Ambon, Tribun-Maluku.com : Kepala Kejaksaan Tinggi Maluku, I Gede Sudiatmaja menyatakan laporan dugaan korupsi di Kabupaten Seram Bagian(SBT) tetap diproses sesuai mekanisme hukum.
“Kami tetap memproses laporan dugaan korupsi yang diisyaratkan melibatkan Bupati SBT, Abdullah Vanath,” katanya, di Ambon, Senin (30/12).
Pernyataan Kajati menyikapi tuntutan Aliansi Peduli SBT yang melakukan aksi unjuk rasa dengan mendesak kejaksaan tinggi(Kejati) Maluku memproses sesegera sejumlah laporan dugaan korupsi di sana dengan indikasi keterlibatan Bupati.
Dugaan korupsi tersebut antara lain proyek tiga jembatan yakni Salas, Waimer dan Waining masing – masing Rp11 miliar, jembatan Balifar Rp12 miliar dan manipulasi data honorer di jajaran Pemkab SBT.
“Jadi laporan dugaan korupsi tersebut bukan dipetieskan sebagaimana kecurigaan maupun isu dikembangkan karena ada mekanisme yang harus dilalui sesuai KHUP,” tegas Kajati.
Aliansi Peduli SBT yang dikoordinir Abas Rumakway mendesak Kajati Maluku agar segera memproses Bupati guna mengantisipasi kerugian negara bertambah besar.
“Jangan mengulur waktu karena laporan telah disampaikan beberapa waktu lalu sehingga perlu ditindaklanjuti agar tidak menimbulkan keresahan masyarakat SBT terhadap ulah Bupati bersama kroni – kroninya,” ujarnya.
Aliansi Peduli SBT juga melaporkan dugaan kasus korupsi ke POlda Maluku terkait penggunaan gelar Magister Managemen Pemerintahan (MMP) ilegal oleh Abdullah Vanath dari Universitas Teknologi Surabaya (UTS).
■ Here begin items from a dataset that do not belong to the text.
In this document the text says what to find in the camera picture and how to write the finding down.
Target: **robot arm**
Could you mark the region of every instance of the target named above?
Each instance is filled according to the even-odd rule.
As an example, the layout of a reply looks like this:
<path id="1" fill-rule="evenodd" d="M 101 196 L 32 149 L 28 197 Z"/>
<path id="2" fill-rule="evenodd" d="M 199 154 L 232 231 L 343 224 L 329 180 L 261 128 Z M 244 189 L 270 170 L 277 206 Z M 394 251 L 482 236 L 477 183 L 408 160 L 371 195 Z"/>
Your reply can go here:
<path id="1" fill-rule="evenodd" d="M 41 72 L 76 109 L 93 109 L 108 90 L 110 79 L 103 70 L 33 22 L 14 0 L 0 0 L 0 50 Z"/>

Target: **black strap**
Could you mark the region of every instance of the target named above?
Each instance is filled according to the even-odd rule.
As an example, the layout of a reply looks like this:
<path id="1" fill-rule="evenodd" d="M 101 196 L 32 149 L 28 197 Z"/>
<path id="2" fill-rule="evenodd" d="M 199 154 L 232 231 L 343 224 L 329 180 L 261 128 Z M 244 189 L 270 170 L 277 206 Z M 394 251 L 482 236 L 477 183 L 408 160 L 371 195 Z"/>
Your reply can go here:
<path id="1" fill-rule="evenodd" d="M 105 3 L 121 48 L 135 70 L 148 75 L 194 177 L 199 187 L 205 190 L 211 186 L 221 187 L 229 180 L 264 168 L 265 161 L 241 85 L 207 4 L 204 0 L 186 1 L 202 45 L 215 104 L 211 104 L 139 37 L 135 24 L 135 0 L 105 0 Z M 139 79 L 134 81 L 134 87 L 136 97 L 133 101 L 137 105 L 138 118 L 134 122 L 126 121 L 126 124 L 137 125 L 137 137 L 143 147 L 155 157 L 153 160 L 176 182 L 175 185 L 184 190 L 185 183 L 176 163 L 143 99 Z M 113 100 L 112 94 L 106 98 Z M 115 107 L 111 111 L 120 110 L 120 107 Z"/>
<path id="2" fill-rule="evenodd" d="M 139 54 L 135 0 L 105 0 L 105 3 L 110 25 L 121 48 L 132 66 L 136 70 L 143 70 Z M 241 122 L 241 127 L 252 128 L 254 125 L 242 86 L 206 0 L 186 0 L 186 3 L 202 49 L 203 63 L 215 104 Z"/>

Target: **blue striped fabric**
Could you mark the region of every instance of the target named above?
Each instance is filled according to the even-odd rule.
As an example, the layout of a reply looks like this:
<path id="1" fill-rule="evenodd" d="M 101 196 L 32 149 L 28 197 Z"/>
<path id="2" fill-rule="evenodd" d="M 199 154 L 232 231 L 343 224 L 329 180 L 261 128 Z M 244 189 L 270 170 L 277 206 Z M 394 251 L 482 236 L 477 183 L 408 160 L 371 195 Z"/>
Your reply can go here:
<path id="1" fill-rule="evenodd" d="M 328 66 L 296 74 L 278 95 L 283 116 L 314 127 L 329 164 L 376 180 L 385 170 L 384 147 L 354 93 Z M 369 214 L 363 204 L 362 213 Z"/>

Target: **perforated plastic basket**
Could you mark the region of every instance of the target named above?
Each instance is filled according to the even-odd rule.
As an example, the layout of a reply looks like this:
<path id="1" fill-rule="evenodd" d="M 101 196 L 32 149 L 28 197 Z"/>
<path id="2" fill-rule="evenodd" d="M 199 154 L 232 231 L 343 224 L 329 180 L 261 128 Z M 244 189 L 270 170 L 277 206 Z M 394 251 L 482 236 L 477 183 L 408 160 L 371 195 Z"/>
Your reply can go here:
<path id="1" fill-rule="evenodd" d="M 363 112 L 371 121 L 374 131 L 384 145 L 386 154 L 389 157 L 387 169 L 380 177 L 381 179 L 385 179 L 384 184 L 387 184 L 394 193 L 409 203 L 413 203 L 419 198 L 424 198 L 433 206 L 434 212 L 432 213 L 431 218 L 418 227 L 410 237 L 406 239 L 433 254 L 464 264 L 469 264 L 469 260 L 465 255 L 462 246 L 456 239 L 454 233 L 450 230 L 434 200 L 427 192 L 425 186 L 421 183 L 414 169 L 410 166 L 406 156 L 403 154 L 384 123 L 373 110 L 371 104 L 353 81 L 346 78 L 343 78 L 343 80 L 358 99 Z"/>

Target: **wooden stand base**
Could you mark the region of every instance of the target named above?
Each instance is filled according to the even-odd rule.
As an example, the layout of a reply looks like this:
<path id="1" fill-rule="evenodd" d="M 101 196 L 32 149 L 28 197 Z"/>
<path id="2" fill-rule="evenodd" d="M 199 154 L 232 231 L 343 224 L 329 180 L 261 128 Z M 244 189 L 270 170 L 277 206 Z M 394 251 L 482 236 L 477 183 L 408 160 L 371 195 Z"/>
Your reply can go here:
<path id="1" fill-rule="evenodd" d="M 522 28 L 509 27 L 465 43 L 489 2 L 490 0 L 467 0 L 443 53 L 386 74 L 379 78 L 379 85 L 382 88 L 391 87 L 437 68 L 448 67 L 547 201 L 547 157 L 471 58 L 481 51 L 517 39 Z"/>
Begitu pun dugaan gratifikasi atau penyuapan kasus pembangunan Bandara Kufar yang dicairkan tahap I pada APBNP 2008 senilai Rp20 miliar, APBN 2009 Rp70 miliar, APBN 2010 Rp50 miliar digratifikasi Rp3,5 miliar dan APBN 3011 sebesar Rp4,8 miliar dikembalikan ke kas negara.
Praktek dugaan korupsi juga di proyek infrastruktur kecamatan Kilmuri yang dianggarkan dalam APBNP tahun anggaran 2011 senilai Rp4,5 miliar dan proyek fiktif pasar Geser melalui APBN SBT tahun anggaran 2011.
Selain itu, dugaan mark up dalam proyek pembangunan gedung DPRD SBT senilai Rp14 miliar serta pengadaan barang maupun jasa yang tidak sesuai ketentuan perundang – undangan. (ant/tm)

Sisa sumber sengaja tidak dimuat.